> _EXERCISE_:
Word for word, write out the entries that follow, omitting all pictures.

##### DATASET #####

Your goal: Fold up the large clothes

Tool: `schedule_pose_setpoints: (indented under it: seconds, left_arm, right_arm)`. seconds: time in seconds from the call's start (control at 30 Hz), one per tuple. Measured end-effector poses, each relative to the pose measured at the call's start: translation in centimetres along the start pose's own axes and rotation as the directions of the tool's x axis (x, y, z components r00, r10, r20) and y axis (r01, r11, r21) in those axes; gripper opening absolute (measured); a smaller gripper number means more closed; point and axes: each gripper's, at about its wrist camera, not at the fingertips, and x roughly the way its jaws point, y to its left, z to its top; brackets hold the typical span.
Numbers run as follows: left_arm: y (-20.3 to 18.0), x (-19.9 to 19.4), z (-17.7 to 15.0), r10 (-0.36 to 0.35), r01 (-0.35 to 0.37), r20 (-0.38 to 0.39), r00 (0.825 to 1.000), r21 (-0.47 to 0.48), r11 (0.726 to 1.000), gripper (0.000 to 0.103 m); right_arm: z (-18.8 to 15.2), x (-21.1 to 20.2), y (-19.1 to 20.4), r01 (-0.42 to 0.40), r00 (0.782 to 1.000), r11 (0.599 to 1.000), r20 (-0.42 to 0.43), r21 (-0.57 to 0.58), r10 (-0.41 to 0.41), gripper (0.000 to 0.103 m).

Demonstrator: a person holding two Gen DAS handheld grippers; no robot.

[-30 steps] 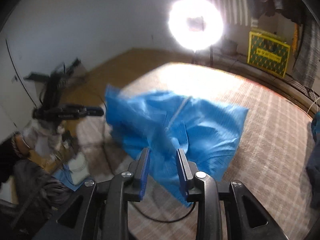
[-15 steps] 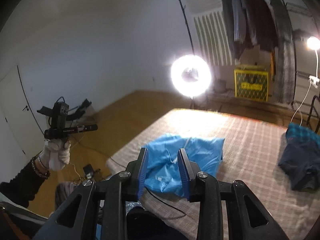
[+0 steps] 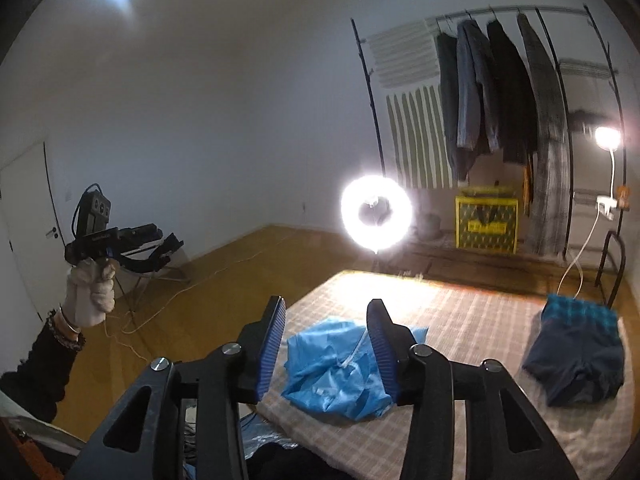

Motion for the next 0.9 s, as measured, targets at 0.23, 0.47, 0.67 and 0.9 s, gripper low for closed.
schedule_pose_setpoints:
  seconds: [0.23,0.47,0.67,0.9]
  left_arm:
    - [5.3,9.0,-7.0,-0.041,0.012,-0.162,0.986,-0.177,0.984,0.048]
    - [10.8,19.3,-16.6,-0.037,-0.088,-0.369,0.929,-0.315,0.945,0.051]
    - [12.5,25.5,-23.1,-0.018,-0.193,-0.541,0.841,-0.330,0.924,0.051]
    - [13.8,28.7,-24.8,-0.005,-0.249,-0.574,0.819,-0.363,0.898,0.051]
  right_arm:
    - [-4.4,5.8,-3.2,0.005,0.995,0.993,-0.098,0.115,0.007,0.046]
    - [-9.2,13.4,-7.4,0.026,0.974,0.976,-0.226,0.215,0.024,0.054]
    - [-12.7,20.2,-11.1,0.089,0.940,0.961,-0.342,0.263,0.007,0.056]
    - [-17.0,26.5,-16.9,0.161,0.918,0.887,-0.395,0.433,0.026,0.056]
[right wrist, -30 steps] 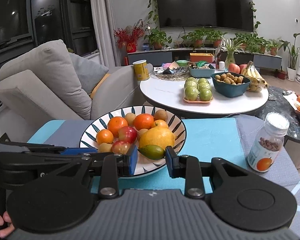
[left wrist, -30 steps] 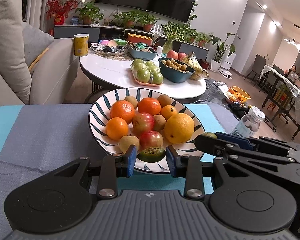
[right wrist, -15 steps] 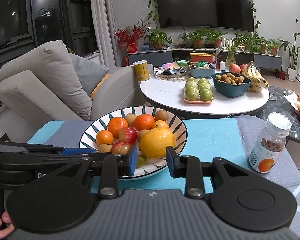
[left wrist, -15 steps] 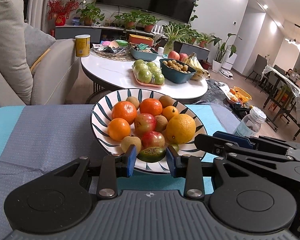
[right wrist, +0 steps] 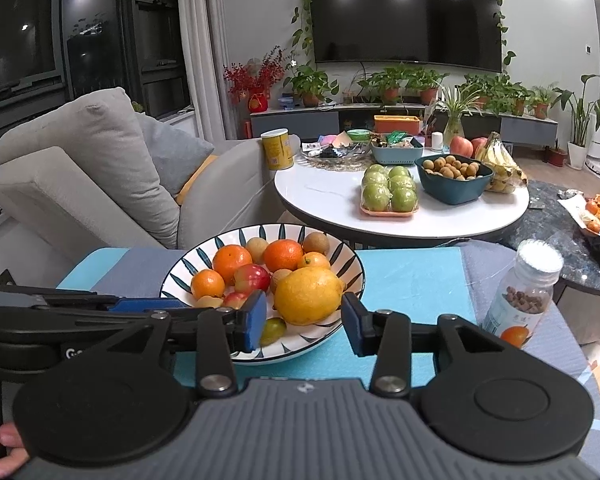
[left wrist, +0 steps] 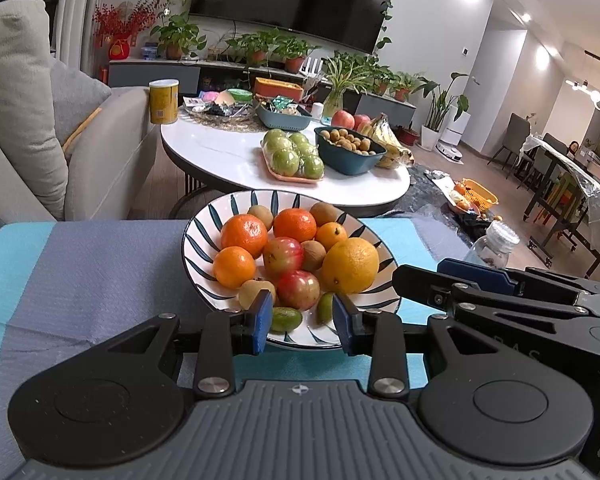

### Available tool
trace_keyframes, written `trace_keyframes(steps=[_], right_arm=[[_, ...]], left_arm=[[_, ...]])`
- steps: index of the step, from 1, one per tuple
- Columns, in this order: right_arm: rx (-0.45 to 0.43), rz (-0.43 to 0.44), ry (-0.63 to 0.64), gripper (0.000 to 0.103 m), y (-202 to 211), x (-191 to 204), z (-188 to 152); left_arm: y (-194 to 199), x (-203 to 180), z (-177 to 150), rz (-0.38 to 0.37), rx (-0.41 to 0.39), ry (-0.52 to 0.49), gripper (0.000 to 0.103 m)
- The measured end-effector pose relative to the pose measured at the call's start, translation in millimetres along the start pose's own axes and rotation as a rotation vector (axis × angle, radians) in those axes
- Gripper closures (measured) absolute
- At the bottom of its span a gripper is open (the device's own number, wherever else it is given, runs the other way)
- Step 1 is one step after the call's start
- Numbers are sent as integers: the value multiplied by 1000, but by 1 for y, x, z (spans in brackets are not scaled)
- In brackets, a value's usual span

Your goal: Organize fruits

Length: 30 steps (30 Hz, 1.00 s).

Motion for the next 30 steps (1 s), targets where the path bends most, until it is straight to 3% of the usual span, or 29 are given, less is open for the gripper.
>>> trace_keyframes(steps=[13, 22, 28, 30], right_arm=[[-32, -21, 42, 33, 35, 8, 10], [-49, -27, 61, 24, 62, 15, 7], [-61, -40, 66, 24, 83, 17, 0], [-61, -42, 59, 24, 88, 16, -3]], left_arm=[[47, -7, -9, 25, -46, -26, 65], [86, -7, -24, 65, -86, -23, 54], [112, -10, -30, 108, -133, -20, 33], [120, -8, -33, 131, -150, -18, 22]])
Point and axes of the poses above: each gripper's, at about its wrist camera, not at the fingertips, and y roughly against the way its jaws point, x to its left, z to its top, the point moved 7 cm from there along -y, roughly the way its jaws point, and after that the axes turned 11 degrees about y, right-handed, at the moved point
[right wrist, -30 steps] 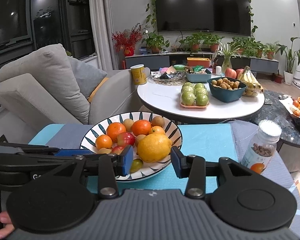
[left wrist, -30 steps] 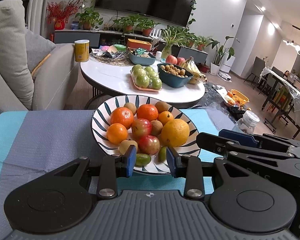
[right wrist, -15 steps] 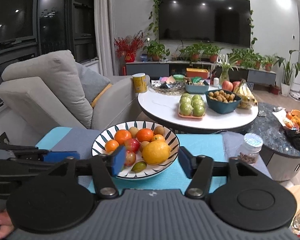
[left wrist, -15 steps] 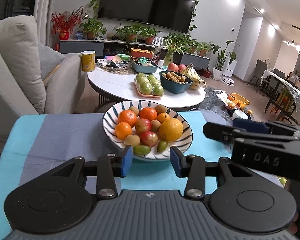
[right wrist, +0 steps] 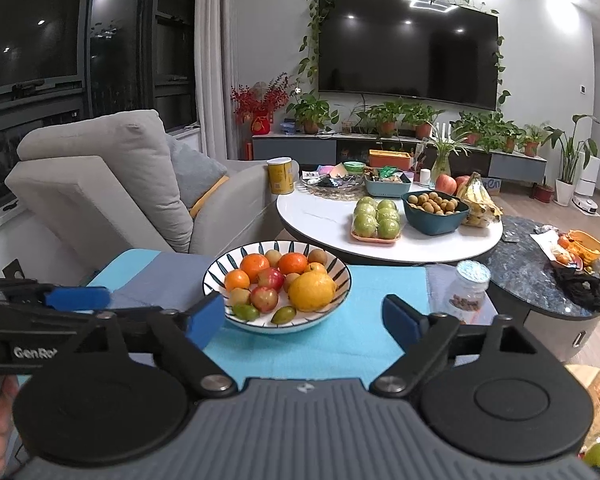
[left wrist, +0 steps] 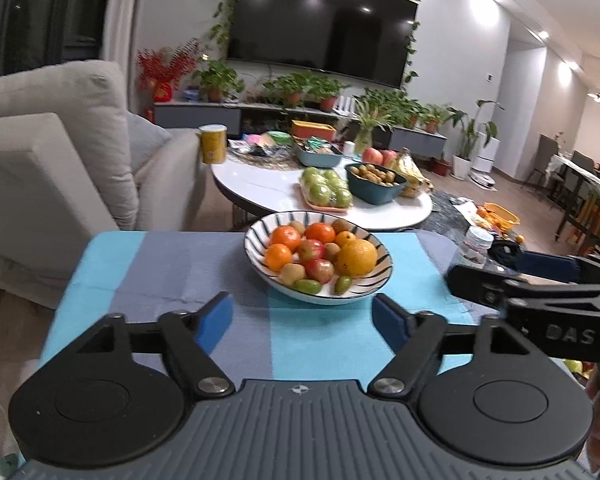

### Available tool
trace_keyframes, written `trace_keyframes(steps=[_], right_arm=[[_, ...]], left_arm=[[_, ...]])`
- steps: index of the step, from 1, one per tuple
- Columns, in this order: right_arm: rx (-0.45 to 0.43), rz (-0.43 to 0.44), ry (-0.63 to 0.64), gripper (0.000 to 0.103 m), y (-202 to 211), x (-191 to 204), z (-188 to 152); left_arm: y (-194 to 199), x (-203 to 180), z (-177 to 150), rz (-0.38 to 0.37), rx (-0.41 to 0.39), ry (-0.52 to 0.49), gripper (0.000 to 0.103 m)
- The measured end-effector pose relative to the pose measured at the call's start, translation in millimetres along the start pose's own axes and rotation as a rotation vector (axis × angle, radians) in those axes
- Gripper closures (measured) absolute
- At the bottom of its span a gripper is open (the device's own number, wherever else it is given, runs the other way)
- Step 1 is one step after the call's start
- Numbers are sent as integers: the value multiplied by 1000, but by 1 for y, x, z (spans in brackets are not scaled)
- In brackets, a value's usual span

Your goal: Organize fruits

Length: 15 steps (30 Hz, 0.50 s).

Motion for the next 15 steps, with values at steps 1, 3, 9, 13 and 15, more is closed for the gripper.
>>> trace_keyframes(steps=[1, 3, 9, 13, 15], right_arm=[[0, -1, -2, 24, 3, 0, -2], [-2, -2, -2, 24, 10, 0, -5], [32, -25, 21, 24, 24, 1, -18], [50, -40, -2, 24, 32, -4, -27], [50, -40, -14, 24, 37, -6, -28]], left_arm=[[3, 1, -1, 9, -3, 1, 19], [11, 3, -5, 25, -7, 5, 17], [27, 4, -18, 85, 13, -34, 17], [39, 4, -23, 111, 1, -63, 17], [45, 4, -25, 116, -7, -66, 17]])
Point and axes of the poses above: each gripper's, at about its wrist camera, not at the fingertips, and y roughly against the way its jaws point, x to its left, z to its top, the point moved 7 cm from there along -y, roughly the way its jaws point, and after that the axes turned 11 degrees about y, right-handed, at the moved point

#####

> _ANSWER BELOW_:
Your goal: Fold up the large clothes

Tool: `schedule_pose_setpoints: (indented under it: seconds, left_arm, right_arm)`. seconds: time in seconds from the call's start (control at 30 Hz), one per tuple. Measured end-effector poses, each relative to the pose measured at the call's start: translation in centimetres along the start pose's own axes and rotation as the directions of the tool's x axis (x, y, z components r00, r10, r20) and y axis (r01, r11, r21) in those axes; gripper opening absolute (measured); a smaller gripper number means more closed; point and axes: each gripper's, at about its wrist camera, not at the fingertips, and x roughly the way its jaws point, y to its left, z to its top; brackets hold the typical span.
Numbers run as follows: left_arm: y (-20.3 to 18.0), x (-19.9 to 19.4), z (-17.7 to 15.0), r10 (-0.36 to 0.35), r01 (-0.35 to 0.37), r20 (-0.38 to 0.39), r00 (0.825 to 1.000), r21 (-0.47 to 0.48), r11 (0.726 to 1.000), gripper (0.000 to 0.103 m); right_arm: z (-18.8 to 15.2), x (-21.1 to 20.2), y (-19.1 to 20.4), r01 (-0.42 to 0.40), r00 (0.782 to 1.000), r11 (0.599 to 1.000), r20 (-0.42 to 0.43), r21 (-0.57 to 0.58), r10 (-0.41 to 0.41), gripper (0.000 to 0.103 m).

Demonstrator: a person holding two Gen DAS handheld grippers; no robot.

[-30 steps] 
[-15 steps] 
[+0 steps] 

Motion for the next 0.9 s, as measured, targets at 0.23, 0.47, 0.67 and 0.9 s, gripper low for closed.
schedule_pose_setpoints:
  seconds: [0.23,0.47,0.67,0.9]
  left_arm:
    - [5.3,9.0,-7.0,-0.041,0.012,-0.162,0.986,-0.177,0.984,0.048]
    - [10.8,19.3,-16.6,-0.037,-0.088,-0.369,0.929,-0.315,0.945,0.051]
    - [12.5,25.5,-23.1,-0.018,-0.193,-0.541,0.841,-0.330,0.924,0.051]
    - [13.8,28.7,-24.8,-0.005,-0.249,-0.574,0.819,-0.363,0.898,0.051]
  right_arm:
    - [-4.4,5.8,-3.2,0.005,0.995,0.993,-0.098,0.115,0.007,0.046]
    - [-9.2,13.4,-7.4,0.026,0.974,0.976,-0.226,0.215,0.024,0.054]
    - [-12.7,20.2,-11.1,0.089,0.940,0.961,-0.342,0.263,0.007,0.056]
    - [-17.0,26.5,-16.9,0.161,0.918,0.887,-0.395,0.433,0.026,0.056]
[right wrist, -30 steps] 
[left wrist, -30 steps] 
[right wrist, -15 steps] 
[left wrist, -15 steps] 
[right wrist, +0 steps] 
[left wrist, +0 steps] 

### Available tool
trace_keyframes, written `trace_keyframes(steps=[_], right_arm=[[_, ...]], left_arm=[[_, ...]])`
- steps: index of the step, from 1, one per tuple
- Columns, in this order: right_arm: rx (-0.45 to 0.43), rz (-0.43 to 0.44), ry (-0.63 to 0.64), gripper (0.000 to 0.103 m), y (-202 to 211), x (-191 to 204), z (-188 to 152); left_arm: y (-194 to 199), x (-203 to 180), z (-177 to 150), rz (-0.38 to 0.37), rx (-0.41 to 0.39), ry (-0.52 to 0.49), gripper (0.000 to 0.103 m)
- The measured end-effector pose relative to the pose measured at the call's start, translation in millimetres along the start pose's own axes and rotation as a rotation vector (axis × angle, radians) in those axes
- Gripper closures (measured) absolute
- At the bottom of its span a gripper is open (the device's own number, wherever else it is given, runs the other way)
- Step 1 is one step after the call's start
- Numbers are sent as integers: the value multiplied by 1000, but by 1 for y, x, z (spans in brackets are not scaled)
- In brackets, a value's usual span

Your goal: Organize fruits

Length: 30 steps (30 Hz, 1.00 s).

Motion for the next 30 steps (1 s), targets where the path bends most, until it is straight to 3% of the usual span, or 29 are given, less is open for the gripper.
>>> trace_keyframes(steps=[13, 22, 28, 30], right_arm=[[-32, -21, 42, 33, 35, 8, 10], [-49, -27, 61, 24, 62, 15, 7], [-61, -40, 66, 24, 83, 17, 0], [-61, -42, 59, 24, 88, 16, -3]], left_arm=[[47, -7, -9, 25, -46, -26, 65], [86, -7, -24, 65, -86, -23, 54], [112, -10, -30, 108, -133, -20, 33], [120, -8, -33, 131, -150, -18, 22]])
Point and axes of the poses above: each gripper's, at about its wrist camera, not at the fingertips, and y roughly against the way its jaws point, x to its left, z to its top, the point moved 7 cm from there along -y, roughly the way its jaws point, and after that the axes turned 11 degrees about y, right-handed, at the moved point
[right wrist, -30 steps] 
[left wrist, -30 steps] 
[right wrist, -15 steps] 
[left wrist, -15 steps] 
[right wrist, +0 steps] 
[left wrist, +0 steps] 

### Available tool
trace_keyframes, written `trace_keyframes(steps=[_], right_arm=[[_, ...]], left_arm=[[_, ...]])`
- steps: index of the step, from 1, one per tuple
- Columns, in this order: right_arm: rx (-0.45 to 0.43), rz (-0.43 to 0.44), ry (-0.63 to 0.64), gripper (0.000 to 0.103 m), y (-202 to 211), x (-191 to 204), z (-188 to 152); left_arm: y (-194 to 199), x (-203 to 180), z (-177 to 150), rz (-0.38 to 0.37), rx (-0.41 to 0.39), ry (-0.52 to 0.49), gripper (0.000 to 0.103 m)
- The measured end-effector pose relative to the pose measured at the call's start, translation in millimetres along the start pose's own axes and rotation as a rotation vector (axis × angle, radians) in those axes
- Gripper closures (measured) absolute
- At the bottom of its span a gripper is open (the device's own number, wherever else it is given, runs the other way)
- Step 1 is one step after the call's start
- Numbers are sent as integers: the value multiplied by 1000, but by 1 for y, x, z (spans in brackets are not scaled)
- In brackets, a value's usual span

Your goal: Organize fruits

Length: 15 steps (30 Hz, 0.50 s).

Motion for the next 15 steps, with values at steps 1, 3, 9, 13 and 15, more is closed for the gripper.
>>> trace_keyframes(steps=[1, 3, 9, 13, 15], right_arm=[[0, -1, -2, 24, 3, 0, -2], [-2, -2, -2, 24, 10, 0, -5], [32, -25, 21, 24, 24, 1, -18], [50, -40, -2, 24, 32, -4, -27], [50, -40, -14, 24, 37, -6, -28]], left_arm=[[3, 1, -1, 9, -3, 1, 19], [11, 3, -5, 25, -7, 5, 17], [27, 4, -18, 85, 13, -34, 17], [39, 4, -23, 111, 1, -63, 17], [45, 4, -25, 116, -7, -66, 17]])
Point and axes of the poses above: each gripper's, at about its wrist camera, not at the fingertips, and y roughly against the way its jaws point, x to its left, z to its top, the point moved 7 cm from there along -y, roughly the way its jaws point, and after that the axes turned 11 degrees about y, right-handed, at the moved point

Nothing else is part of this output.